Follow me on twitter: @noamscheiber
10 comments
You could have included the part about the union getting a share in the company while it's investors got hosed by the restructuring. I couldn't force myself to read much, or too closely, and arguments like that is why.
- GSpinks
March 22, 2012 at 6:58pm
WSJ is a strange creature. I appreciate much of its reporting & content, love the weekend editions, and often find stimulating, challenging ideas in its unfortunate editorial pages, but all the good will & credibility it builds for itself goes into the sewer when it allows Karl f***ing Rove to spill ink there.
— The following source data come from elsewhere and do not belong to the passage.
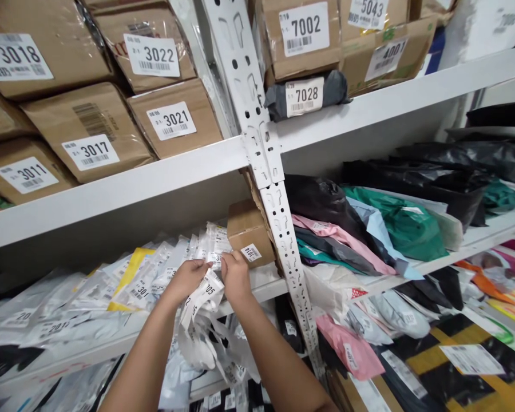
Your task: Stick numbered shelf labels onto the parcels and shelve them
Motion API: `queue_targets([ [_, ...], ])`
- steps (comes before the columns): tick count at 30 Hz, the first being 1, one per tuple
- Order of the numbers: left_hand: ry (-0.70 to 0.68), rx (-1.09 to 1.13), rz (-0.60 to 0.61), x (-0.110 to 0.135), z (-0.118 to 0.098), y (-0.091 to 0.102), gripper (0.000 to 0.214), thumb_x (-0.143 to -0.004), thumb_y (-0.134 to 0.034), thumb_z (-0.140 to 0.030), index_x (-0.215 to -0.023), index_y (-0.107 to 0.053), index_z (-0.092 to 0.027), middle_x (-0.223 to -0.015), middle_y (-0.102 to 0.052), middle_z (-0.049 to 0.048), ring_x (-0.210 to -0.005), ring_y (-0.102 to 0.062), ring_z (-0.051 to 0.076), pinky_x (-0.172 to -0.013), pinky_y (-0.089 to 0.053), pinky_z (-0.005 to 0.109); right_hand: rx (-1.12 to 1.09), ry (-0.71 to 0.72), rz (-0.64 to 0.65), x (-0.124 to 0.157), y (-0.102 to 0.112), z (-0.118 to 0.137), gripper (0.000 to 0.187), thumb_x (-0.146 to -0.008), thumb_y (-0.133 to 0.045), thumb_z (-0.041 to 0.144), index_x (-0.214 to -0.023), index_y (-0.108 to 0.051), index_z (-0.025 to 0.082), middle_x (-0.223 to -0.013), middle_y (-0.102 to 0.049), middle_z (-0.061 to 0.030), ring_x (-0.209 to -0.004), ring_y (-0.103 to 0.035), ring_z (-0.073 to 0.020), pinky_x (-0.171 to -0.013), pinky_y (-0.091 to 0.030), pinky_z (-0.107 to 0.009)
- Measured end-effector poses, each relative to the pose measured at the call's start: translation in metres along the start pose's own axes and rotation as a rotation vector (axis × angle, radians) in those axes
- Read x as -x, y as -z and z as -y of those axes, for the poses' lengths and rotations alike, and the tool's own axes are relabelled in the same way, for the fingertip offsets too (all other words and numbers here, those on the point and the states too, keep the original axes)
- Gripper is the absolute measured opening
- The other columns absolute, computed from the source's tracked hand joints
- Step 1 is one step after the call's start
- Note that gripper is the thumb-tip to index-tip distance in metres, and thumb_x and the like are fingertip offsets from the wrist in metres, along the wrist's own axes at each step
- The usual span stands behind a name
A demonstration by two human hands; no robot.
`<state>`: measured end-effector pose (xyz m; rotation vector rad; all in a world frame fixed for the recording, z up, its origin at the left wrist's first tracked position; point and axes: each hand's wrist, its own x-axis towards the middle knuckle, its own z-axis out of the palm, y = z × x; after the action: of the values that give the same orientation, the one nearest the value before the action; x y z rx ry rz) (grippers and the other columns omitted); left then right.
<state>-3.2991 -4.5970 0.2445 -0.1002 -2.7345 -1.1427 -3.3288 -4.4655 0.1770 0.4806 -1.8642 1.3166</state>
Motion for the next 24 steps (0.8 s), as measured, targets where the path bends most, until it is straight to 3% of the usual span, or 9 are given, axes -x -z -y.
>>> queue_targets([
  [3, 0.003, -0.047, -0.028, 0.0, 0.002, -0.001, 0.04, -0.079, -0.047, -0.049, -0.061, -0.062, -0.016, -0.057, -0.062, 0.0014, -0.062, -0.055, 0.018, -0.056, -0.037, 0.025, -0.069, -0.017, 0.014, 0.0, 0.001, -0.001, 0.027, -0.088, -0.05, 0.018, -0.107, -0.069, 0.017, -0.089, -0.064, -0.0092, -0.08, -0.063, -0.0197, -0.078, -0.049, -0.03],
  [7, 0.02, -0.05, -0.05, 0.0, 0.007, -0.002, 0.038, -0.078, -0.047, -0.047, -0.061, -0.062, -0.017, -0.055, -0.061, 0.0012, -0.057, -0.052, 0.018, -0.054, -0.034, 0.025, -0.162, -0.137, -0.016, 0.001, -0.003, -0.003, 0.043, -0.083, -0.057, 0.017, -0.125, -0.057, 0.023, -0.084, -0.065, -0.0035, -0.071, -0.062, -0.0178, -0.071, -0.05, -0.03],
  [12, 0.026, -0.063, -0.088, 0.001, 0.011, -0.004, 0.037, -0.078, -0.047, -0.045, -0.056, -0.057, -0.017, -0.052, -0.057, 0.001, -0.056, -0.05, 0.017, -0.054, -0.033, 0.025, -0.07, -0.243, -0.048, 0.009, -0.005, -0.001, 0.033, -0.08, -0.066, 0.027, -0.111, -0.059, 0.023, -0.087, -0.068, -0.0039, -0.068, -0.064, -0.0186, -0.068, -0.05, -0.031],
  [15, 0.013, -0.062, -0.1, 0.001, 0.01, -0.004, 0.038, -0.078, -0.048, -0.045, -0.053, -0.053, -0.018, -0.05, -0.054, -0.0001, -0.056, -0.049, 0.016, -0.054, -0.032, 0.025, 0.021, -0.115, -0.067, 0.011, -0.001, 0.0, 0.019, -0.084, -0.061, 0.028, -0.102, -0.064, 0.022, -0.096, -0.068, -0.0075, -0.085, -0.064, -0.0218, -0.077, -0.049, -0.033],
  [18, 0.0, -0.05, -0.102, 0.001, 0.007, -0.002, 0.038, -0.079, -0.048, -0.045, -0.054, -0.053, -0.017, -0.051, -0.053, -0.0006, -0.058, -0.049, 0.016, -0.055, -0.033, 0.024, -0.069, 0.156, 0.121, 0.009, 0.007, -0.002, 0.027, -0.086, -0.054, 0.017, -0.109, -0.068, 0.024, -0.11, -0.068, -0.0082, -0.104, -0.059, -0.0232, -0.09, -0.046, -0.038],
  [20, -0.001, -0.049, -0.114, 0.008, 0.005, -0.001, 0.041, -0.081, -0.048, -0.049, -0.056, -0.055, -0.017, -0.052, -0.053, -0.0008, -0.058, -0.048, 0.015, -0.056, -0.033, 0.024, -0.183, 0.203, 0.211, 0.011, 0.017, -0.003, 0.035, -0.085, -0.051, 0.013, -0.113, -0.067, 0.026, -0.116, -0.068, -0.0067, -0.11, -0.057, -0.0236, -0.096, -0.044, -0.041],
  [24, -0.024, -0.004, -0.254, 0.043, 0.008, -0.008, 0.046, -0.083, -0.049, -0.057, -0.068, -0.063, -0.016, -0.058, -0.058, -0.0014, -0.057, -0.049, 0.014, -0.055, -0.034, 0.023, -0.541, -0.113, 0.146, 0.037, 0.049, 0.004, 0.033, -0.09, -0.049, 0.026, -0.121, -0.062, 0.026, -0.115, -0.067, -0.0081, -0.107, -0.061, -0.0234, -0.093, -0.047, -0.041],
])
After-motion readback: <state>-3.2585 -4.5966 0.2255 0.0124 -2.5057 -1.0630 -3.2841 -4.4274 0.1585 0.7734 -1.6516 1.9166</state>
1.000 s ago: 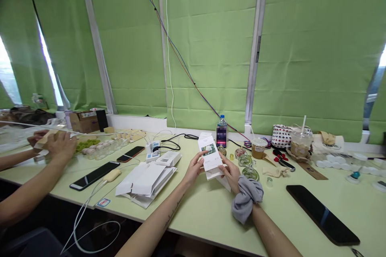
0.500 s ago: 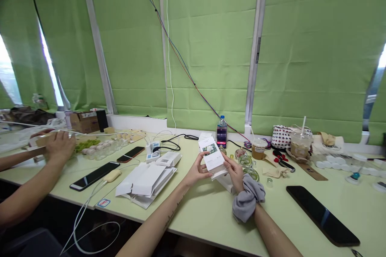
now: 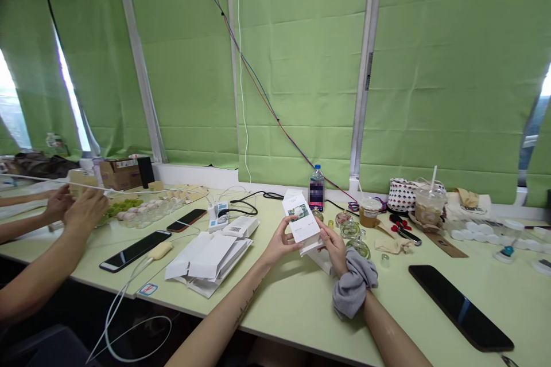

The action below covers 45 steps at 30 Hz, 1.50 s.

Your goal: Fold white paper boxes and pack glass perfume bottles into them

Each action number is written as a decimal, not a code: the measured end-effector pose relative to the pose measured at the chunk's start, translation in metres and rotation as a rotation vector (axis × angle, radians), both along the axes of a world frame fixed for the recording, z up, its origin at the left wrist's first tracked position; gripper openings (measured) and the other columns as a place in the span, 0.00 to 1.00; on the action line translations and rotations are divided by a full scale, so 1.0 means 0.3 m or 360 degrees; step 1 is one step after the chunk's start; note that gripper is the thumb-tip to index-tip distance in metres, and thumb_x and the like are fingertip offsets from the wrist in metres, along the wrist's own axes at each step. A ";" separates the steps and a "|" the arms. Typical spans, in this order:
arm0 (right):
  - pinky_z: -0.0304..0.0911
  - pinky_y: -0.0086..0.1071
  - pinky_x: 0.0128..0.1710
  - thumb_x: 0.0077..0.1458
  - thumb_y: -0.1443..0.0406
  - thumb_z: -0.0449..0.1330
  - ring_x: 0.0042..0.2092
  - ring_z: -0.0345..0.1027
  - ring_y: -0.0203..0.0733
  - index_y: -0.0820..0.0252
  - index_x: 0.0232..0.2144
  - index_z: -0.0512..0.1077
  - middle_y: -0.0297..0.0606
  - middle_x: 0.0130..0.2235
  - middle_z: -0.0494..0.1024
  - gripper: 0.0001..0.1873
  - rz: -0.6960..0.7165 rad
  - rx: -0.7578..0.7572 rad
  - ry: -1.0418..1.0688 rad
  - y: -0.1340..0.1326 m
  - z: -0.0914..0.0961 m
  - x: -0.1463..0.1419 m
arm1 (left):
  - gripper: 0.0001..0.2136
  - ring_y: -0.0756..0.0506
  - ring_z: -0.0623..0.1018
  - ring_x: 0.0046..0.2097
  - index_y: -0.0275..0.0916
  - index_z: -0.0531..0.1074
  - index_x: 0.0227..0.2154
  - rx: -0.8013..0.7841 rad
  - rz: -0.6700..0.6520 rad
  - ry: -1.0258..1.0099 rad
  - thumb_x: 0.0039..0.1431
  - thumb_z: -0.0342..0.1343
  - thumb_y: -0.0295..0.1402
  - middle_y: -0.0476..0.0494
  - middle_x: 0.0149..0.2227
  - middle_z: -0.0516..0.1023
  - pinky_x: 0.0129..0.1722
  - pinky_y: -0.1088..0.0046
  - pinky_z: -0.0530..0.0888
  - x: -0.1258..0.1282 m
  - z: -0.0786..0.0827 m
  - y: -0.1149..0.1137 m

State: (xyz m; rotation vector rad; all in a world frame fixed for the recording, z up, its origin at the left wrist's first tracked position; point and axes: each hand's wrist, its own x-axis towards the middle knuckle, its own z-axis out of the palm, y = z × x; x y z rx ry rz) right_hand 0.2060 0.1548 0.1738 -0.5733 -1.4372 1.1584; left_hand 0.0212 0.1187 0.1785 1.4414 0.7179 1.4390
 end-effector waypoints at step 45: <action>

Who approves this guy's columns? Edits them? Decided it was a good idea to add him to the payroll in the first place? He & Stephen Moore are so staggeringly stupid & wrong so consistently that it destroys an otherwise fine publication. It's a bizarro world where a newspaper that allows such a divisive figure with so many massive failures & burned bridges on his cv to write for it is also expected to be considered a valid platform bearer for about half of the American political spectrum. Is there anyone on "the left" who is Rove's equivalent? In counter-ideological terms, someone might say James Carville, maybe? But Carville is smart, witty, eloquent, fun, and has no major failures (massive failed wars, anti-gay bigotry to win Ohio) on his record to match Rove's.
- Konstantin
March 22, 2012 at 7:44pm
If I recall correctly, wasn't Rove the navigator on the Titanic?
- Nusholtz
March 22, 2012 at 7:48pm
Greg Sargent at the WaPost has a great blog post on this, as does someone at Forbes whose name I can't remember . . . which is unfortunate, because he's apparently the only guy at Forbes not toeing the magazine's nutty libertarian line. At any rate, his big news is that Karl Rove has endorsed Obama! Really. By Rove's journalistic standards, at least. And I agree with Konstantin's comment about the WSJ. The reporting is generally good, then you flip to the opinion section and . . . yikes. Fox News has taken over.
- ekeizer
March 22, 2012 at 9:36pm
Indeed, ekeizer, that's a sharp Forbes post: http://www.forbes.com/sites/jeffbercovici/2012/03/22/shocker-karl-rove-endorses-obama-in-wsj-op-ed-really/ Evidently, Noam Scheiber didn't even see the original Rove column today. A WSJ editor's note indicates that the vital "I hope" part of Bill Clinton's quote was erroneously cut initially. The Rovian wrongdoing is even more nefarious than Scheiber realizes!
- Konstantin
March 22, 2012 at 10:09pm
I was always under the assumption that Rove turned to projection as the only technique he could use to rewrite history so that the George W. Bush administration turned out a smashing success instead of a dismal failure, and that it was mainstream rather than radical, because he could trick us into believing that nothing Bush did was out of the ordinary. The example that jumps to mind is the big fuss at the beginning over Obama's "czars" who were able to get their job without Senate confirmation. That was meant to address criticism that Bush snubbed his nose at the Senate when he gave John Bolton a recess appointment to the UN after the Senate had REJECTED his nomination, not just refused to bringing it up.
- TedFrier
March 23, 2012 at 6:06am
The WSJ is owned by Murdoch, as is Fox News. It's not surprising from time to time some Murdochian lunacy is published there.
- AllanL5
March 23, 2012 at 8:53am
Karl Rove is right. I starkly remember all those nuanced Bush 2004 campaign ads in which the campaign reflected on the failures and unanticipated difficulties of the Iraq War, the failure of the 2001 tax cuts to unleash unlimited prosperity and the inability to catch Bin Laden or destroy Al Qaeda three years after the 9/11 attacks. Why can't Obama live up to such a simple standard of 30-second truth-telling?
- wildboy
March 23, 2012 at 10:01am
Because Americans would never vote for a candidate who was "unpopular in the Muslim world?" Yeah, swing voters always put that at the top of their list: Would lower gas prices, check. Would help the economy, check. Popular in Islamabad, hmm, better do some more research before I cast this ballot.
- DP1024
March 23, 2012 at 10:42am
Hear hear, Wildboy. I myself was most impressed with the WSJ article co-written Rove and Paulson in the fall of 2008: "De-Regulation Of Financial Markets: Holy Shit Were We Wrong On That One".